Davies TT, Graue M, Igland J et al (2019) Diabetes prevalence among older people receiving care at home: associations with symptoms, health status and psychological well-being. Diabet Med 36: 96–104
- Information about the prevalence of diabetes in older people receiving care at home is limited, and so the authors of this study set out to determine the prevalence of this condition and explore whether diabetes (HbA1c ≥48 mmol/mol; ≥6.5%) and/or self-reported diabetes were associated with differences in health status, symptoms and psychological wellbeing.
- People aged 65 or over who were receiving care at home in Western Norway were invited to complete a survey consisting of the Mini Mental State Examination-NR questionnaire to assess cognitive status, the Symptom Check-List, two items from the WHOQOL-BREF to measure quality of life, the EuroQuol EQ-5D-5L to measure health status, and the WHO-Five Well-Being Index to measure psychological wellbeing.
- A total of 377 people with a median age of 86 participated in the study, 34% of which were men.
- Participants’ HbA1c levels were measured and they were asked whether they had, or had ever had, diabetes. They were then separated into four groups: no diabetes; self-report only; HbA1c ≥48 mmol/mol (≥6.5%) plus self-reported diabetes; and HbA1c ≥48 mmol/mol (≥6.5%) only.
- Ninety-two participants (24%) were found to have diabetes, with the prevalence being significantly higher in men than in women (34% versus 20%). Within this group, 14% were unaware that they had an elevated HbA1c.

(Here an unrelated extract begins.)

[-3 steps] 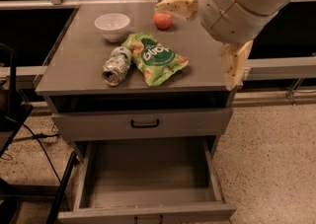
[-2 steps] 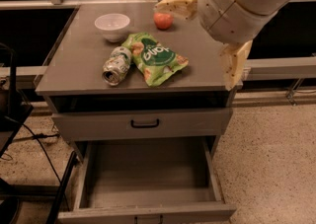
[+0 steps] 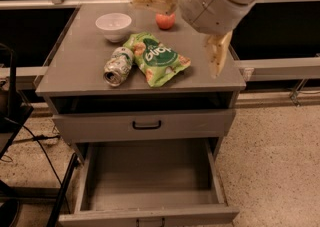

- Self-reported symptoms of diabetes differed significantly between the groups with diabetes, with the groups that had elevated HbA1c reporting more symptoms. The poorest quality of life, wellbeing and health status was found in those with undiagnosed diabetes.
- Increased effort should be made to identify individuals receiving care at home who have undiagnosed diabetes in order to improve their care and reduce their symptoms.